Electrochemical determination of hydrogen peroxide production by isolated mitochondria: A novel nanocomposite carbon–maghemite nanoparticle electrode

Abstract

Abstract A simple carbon paste electrode modified with novel maghemite (γ-Fe 2 O 3 ) nanoparticles, characterized by a mean diameter of about 10 nm and specific surface properties (called surface active maghemite nanoparticles, SAMNs) has been developed. The electrode is able to catalyze the electro-reduction of hydrogen peroxide at low applied potentials (−0.1 V vs. SCE). In order to improve the electrocatalytic properties of the modified electrode and to protect electrode surface from fouling due to the presence of biological materials, a surfactant, namely cetyltrimethylammonium bromide, was introduced, as monomolecular layer, on electrode surface. At −0.1 V, the sensitivity of the modified nanocomposite electrode was 58 nA μM −1 cm −2 , with a detection limit of 2.78 μM, in the 0.01–1.5 mM H 2 O 2 concentration range, revealing to be one of the most sensitive electrodes described in literature. The resulting electrode was used to determine native monoamine oxidase activity on intact mitochondria suspensions, allowing the determination of catalytic parameters of the enzyme.
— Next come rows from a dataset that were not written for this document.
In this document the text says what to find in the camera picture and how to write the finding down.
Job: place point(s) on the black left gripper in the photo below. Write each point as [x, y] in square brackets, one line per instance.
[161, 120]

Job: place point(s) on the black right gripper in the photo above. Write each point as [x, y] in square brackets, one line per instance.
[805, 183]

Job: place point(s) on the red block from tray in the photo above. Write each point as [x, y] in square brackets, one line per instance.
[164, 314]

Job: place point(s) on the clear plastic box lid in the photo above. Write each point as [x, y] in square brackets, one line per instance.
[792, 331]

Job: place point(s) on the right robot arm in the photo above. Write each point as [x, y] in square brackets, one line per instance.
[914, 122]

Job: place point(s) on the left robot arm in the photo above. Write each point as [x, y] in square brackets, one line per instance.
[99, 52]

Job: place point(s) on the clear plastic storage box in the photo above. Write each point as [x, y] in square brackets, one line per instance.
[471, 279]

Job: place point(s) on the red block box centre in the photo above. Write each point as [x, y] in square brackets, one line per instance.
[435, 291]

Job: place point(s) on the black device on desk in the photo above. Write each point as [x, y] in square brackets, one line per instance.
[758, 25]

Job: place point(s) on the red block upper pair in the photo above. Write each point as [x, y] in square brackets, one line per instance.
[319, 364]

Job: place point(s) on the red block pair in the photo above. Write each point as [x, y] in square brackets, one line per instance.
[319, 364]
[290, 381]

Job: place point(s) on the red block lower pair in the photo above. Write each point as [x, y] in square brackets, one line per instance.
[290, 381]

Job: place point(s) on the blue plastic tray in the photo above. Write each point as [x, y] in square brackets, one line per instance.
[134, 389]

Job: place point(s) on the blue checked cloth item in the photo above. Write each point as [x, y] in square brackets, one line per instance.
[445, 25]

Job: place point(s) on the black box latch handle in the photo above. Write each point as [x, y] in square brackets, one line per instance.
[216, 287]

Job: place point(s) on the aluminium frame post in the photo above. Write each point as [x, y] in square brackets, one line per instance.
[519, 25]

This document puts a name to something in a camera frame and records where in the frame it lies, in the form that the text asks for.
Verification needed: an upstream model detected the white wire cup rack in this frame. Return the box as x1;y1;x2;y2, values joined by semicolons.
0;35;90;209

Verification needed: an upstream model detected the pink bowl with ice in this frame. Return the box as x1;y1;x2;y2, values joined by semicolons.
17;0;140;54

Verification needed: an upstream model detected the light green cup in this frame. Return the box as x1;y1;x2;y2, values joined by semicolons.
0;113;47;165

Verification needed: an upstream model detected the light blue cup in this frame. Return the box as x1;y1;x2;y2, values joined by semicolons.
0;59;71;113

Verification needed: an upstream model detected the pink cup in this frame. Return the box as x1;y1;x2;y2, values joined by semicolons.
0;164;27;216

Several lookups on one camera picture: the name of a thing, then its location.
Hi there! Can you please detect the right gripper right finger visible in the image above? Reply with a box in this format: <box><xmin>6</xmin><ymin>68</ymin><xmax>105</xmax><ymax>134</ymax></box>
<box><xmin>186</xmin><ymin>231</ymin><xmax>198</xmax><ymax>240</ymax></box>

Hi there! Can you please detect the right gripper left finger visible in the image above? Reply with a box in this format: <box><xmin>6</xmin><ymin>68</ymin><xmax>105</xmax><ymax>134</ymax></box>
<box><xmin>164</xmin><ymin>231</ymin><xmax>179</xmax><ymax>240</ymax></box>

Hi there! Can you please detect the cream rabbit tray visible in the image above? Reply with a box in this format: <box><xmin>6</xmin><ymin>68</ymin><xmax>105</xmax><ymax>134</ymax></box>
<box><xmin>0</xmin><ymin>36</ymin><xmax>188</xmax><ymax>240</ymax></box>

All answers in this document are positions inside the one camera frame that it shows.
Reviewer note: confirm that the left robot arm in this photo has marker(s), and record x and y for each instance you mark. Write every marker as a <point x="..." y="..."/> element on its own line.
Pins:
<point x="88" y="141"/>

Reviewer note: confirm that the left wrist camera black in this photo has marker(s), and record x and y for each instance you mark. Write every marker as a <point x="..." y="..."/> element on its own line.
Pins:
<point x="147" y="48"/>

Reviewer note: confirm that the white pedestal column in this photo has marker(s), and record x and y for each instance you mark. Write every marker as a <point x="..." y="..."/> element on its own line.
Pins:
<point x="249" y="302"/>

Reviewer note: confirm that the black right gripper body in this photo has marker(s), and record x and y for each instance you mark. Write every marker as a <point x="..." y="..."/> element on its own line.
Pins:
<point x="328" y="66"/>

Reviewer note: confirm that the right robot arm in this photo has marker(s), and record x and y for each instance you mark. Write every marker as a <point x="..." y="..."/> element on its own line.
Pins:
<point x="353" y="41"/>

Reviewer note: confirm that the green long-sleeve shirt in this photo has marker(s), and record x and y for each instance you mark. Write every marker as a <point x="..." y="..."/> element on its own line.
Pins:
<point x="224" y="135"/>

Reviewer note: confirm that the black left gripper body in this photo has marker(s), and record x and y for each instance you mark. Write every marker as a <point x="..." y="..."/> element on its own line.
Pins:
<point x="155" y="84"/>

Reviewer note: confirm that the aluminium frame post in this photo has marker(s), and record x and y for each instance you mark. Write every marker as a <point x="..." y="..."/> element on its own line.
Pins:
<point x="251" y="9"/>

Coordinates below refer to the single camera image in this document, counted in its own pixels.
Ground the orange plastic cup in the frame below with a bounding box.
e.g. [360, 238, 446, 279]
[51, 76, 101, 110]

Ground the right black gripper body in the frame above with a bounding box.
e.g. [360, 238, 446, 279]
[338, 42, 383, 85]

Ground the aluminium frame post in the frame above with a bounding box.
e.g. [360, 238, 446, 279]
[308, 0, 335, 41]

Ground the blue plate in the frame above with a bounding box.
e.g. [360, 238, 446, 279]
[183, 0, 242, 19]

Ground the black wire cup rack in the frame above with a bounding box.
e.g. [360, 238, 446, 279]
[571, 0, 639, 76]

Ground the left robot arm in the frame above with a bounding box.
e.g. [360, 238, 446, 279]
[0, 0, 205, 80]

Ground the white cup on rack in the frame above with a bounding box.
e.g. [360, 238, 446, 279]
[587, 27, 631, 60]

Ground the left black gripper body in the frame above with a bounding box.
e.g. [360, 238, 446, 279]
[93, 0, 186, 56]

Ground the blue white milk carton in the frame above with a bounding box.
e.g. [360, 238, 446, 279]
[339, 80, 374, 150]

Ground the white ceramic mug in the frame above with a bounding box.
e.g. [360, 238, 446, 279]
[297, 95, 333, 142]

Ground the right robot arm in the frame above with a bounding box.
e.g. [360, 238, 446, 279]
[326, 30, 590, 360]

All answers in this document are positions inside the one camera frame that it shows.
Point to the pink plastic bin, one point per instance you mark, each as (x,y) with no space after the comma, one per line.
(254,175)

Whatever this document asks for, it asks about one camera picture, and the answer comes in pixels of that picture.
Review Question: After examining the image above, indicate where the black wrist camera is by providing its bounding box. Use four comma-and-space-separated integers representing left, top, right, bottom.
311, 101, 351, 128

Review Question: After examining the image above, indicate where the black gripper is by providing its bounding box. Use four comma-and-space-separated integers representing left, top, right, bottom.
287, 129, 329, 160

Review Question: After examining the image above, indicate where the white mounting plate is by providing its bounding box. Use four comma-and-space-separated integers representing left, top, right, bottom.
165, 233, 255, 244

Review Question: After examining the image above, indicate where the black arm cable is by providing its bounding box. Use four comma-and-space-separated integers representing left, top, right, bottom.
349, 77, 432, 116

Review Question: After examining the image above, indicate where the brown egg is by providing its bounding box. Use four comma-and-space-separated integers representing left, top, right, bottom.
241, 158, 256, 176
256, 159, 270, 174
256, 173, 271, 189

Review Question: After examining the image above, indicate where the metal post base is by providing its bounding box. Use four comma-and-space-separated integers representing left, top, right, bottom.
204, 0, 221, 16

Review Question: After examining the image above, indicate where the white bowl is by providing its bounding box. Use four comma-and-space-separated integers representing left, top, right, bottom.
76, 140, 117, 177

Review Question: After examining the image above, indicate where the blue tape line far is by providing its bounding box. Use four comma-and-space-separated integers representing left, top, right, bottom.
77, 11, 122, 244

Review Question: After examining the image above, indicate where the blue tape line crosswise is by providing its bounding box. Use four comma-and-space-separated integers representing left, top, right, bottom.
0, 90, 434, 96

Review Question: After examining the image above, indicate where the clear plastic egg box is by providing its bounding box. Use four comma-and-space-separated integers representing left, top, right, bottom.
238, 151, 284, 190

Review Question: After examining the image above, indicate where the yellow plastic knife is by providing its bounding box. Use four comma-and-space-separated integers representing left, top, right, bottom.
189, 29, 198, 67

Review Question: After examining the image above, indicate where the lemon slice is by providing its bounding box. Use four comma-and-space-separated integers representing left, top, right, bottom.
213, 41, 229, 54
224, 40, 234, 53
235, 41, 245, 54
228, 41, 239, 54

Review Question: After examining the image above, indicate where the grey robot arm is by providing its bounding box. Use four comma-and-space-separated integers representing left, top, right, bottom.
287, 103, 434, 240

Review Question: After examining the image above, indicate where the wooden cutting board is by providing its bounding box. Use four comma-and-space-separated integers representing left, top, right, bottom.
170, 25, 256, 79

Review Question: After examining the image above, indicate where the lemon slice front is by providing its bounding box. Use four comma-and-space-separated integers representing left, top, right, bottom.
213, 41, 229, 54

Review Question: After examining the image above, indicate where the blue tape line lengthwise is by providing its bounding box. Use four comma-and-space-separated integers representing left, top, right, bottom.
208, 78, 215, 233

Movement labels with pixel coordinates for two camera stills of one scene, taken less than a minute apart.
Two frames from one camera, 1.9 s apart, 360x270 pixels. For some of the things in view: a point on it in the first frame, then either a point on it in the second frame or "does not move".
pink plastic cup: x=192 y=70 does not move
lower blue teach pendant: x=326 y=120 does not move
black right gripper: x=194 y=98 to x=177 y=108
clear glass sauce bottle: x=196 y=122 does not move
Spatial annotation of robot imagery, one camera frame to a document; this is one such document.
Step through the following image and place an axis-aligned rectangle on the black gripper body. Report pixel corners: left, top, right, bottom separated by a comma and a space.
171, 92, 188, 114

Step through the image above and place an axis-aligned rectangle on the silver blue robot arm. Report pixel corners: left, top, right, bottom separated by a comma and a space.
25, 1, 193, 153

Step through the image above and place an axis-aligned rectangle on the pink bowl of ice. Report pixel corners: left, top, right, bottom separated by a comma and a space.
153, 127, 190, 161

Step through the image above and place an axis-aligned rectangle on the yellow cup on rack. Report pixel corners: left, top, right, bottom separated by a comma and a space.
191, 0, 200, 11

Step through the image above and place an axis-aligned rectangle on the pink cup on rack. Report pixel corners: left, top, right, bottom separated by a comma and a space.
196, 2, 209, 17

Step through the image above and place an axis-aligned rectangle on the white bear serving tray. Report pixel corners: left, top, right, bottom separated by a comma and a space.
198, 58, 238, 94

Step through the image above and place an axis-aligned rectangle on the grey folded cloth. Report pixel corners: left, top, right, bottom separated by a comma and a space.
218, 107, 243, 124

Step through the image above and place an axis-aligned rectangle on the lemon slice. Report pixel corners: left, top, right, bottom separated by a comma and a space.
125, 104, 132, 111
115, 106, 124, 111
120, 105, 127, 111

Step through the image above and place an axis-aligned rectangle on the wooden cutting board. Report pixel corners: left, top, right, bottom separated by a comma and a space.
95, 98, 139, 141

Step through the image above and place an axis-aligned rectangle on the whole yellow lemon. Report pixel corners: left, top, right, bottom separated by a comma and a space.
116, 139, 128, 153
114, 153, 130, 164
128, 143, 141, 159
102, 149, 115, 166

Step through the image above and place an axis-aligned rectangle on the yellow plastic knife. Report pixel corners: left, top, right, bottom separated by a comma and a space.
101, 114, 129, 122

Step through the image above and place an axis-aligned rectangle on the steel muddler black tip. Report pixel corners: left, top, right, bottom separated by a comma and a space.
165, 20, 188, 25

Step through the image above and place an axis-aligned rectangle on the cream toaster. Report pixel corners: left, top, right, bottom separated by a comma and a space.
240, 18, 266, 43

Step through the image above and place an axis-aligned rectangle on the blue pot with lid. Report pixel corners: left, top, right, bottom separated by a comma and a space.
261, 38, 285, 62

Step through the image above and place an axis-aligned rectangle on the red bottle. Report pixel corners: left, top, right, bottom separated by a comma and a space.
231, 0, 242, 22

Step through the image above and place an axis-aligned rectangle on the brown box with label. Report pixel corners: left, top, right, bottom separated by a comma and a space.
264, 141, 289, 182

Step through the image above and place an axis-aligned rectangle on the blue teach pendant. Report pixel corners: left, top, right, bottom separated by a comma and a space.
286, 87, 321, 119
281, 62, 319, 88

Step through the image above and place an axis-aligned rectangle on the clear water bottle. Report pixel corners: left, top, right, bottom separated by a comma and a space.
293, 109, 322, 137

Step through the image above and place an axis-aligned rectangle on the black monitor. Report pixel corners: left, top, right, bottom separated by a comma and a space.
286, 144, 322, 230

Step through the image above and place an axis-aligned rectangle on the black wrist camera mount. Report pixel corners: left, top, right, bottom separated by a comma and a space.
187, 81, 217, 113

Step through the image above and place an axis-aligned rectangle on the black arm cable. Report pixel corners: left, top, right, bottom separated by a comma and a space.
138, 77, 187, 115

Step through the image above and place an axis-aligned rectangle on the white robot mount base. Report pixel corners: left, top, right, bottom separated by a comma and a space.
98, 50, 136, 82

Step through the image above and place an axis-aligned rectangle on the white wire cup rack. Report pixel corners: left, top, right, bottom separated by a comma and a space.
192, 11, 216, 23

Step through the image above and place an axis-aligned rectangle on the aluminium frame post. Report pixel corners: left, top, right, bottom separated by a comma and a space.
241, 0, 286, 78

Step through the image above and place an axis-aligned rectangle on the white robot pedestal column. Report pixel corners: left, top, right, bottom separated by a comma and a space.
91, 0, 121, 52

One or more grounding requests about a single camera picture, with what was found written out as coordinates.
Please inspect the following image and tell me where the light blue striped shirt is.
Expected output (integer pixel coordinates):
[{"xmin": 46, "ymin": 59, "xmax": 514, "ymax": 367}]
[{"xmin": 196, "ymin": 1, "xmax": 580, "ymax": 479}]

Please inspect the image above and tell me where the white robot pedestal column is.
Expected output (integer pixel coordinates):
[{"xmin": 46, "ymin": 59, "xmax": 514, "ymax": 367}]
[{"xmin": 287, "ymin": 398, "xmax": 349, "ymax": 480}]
Following this new electrochemical methodology, we implemented a novel electrochemical assay for the investigation of aerobic metabolism in preparations of isolated mitochondria revealing active H 2 O 2 production by respiring rat liver mitochondria. The present work demonstrates the feasibility of these novel maghemite nanoparticles modified electrode as efficient hydrogen peroxide electro-catalyst, for the application on biological samples at low applied potentials.